[[ PROVIDED DATA open ]]

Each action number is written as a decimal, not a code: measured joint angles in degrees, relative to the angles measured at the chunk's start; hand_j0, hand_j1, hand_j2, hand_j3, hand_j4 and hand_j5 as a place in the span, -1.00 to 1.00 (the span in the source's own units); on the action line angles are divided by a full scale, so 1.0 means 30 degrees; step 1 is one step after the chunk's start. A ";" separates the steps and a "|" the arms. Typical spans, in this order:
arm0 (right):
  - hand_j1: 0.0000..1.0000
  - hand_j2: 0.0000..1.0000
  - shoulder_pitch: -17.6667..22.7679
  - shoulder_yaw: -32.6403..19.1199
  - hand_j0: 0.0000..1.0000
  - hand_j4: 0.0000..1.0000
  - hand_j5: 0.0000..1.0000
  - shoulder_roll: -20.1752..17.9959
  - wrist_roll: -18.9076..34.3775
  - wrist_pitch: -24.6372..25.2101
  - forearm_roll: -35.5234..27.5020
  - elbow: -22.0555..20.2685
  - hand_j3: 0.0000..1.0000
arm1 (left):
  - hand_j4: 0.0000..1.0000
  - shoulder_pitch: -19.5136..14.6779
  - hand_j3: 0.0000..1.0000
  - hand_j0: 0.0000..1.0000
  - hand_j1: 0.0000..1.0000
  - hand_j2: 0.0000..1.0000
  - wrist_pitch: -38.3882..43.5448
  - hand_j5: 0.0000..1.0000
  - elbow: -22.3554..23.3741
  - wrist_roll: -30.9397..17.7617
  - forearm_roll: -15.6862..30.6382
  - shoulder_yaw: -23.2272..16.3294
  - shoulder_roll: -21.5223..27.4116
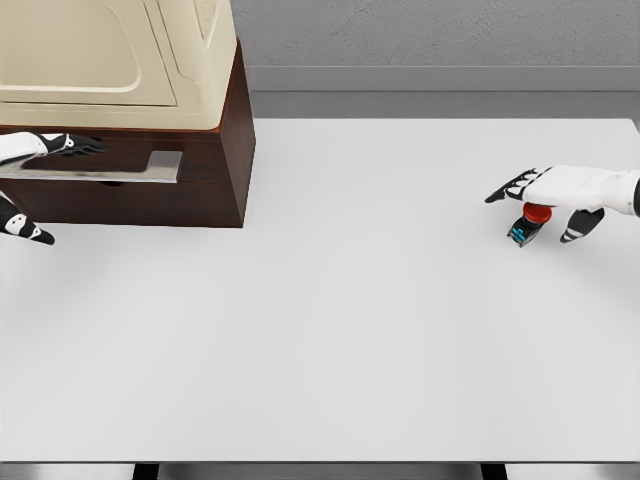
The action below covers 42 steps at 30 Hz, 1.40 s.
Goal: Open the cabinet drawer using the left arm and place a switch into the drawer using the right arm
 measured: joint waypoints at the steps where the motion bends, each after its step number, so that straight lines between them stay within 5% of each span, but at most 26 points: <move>1: 1.00 1.00 0.0000 0.0000 1.00 1.00 1.00 -0.0005 0.0000 0.0000 0.0000 -0.0001 1.00 | 1.00 0.0000 1.00 1.00 1.00 1.00 0.0012 1.00 0.0056 0.0076 -0.0101 -0.0111 -0.0029; 18: 1.00 1.00 -0.0176 0.0000 1.00 1.00 1.00 -0.0018 0.0000 0.0001 -0.0016 -0.0003 1.00 | 1.00 -0.0003 1.00 1.00 1.00 1.00 -0.0349 1.00 0.0180 0.0660 -0.0238 -0.1437 0.0207; 42: 1.00 1.00 -0.0176 0.0030 1.00 1.00 1.00 -0.0102 0.0000 0.0000 -0.0025 -0.0043 1.00 | 1.00 -0.0002 1.00 1.00 1.00 1.00 -0.5335 1.00 -0.0053 0.0469 -0.1373 -0.3821 0.2565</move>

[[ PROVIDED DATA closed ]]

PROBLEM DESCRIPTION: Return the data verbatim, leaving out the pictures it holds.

FINISHED TASK:
Each action number is written as a decimal, not a code: measured joint angles in degrees, relative to the angles measured at the chunk's start; hand_j0, hand_j1, hand_j2, hand_j3, hand_j4 and hand_j5 as a place in the span, -1.00 to 1.00 (the span in the source's own units); on the action line angles are divided by a full scale, so 1.0 means 30 degrees; step 1 is one step after the chunk's start. A ";" separates the steps and a "|" the arms. Typical spans, in this order:
arm0 (right):
  - hand_j1: 0.0000..1.0000
  - hand_j2: 0.0000..1.0000
  - shoulder_pitch: -17.6667..22.7679
  - shoulder_yaw: -32.6403..19.1199
  - hand_j0: 0.0000..1.0000
  - hand_j4: 0.0000..1.0000
  - hand_j5: 0.0000..1.0000
  - shoulder_roll: -20.1752..17.9959
  - wrist_roll: -18.9076..34.3775
  - wrist_pitch: -24.6372..25.2101
  - forearm_roll: -35.5234..27.5020
  - elbow: -22.0555..20.2685
  - hand_j3: 0.0000..1.0000
arm1 (left):
  - hand_j4: 0.0000..1.0000
  - shoulder_pitch: -19.5136..14.6779
  - hand_j3: 0.0000..1.0000
  - hand_j0: 0.0000..1.0000
  - hand_j1: 0.0000..1.0000
  - hand_j2: 0.0000..1.0000
  - wrist_pitch: -38.3882..43.5448
  - hand_j5: 0.0000..1.0000
  - elbow: -22.3554..23.3741
  - wrist_roll: -30.9397..17.7617
  - forearm_roll: -15.6862..30.6382
  - shoulder_yaw: -23.2272..16.3294
  - shoulder_roll: -21.5223..27.4116
The action below covers 42 steps at 30 Hz, 1.40 s.
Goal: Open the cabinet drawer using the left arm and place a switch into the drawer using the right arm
 measured: joint waypoints at the steps where the motion bends, each after its step number, so that straight lines between them stay within 5% of each span, but at most 26 points: <move>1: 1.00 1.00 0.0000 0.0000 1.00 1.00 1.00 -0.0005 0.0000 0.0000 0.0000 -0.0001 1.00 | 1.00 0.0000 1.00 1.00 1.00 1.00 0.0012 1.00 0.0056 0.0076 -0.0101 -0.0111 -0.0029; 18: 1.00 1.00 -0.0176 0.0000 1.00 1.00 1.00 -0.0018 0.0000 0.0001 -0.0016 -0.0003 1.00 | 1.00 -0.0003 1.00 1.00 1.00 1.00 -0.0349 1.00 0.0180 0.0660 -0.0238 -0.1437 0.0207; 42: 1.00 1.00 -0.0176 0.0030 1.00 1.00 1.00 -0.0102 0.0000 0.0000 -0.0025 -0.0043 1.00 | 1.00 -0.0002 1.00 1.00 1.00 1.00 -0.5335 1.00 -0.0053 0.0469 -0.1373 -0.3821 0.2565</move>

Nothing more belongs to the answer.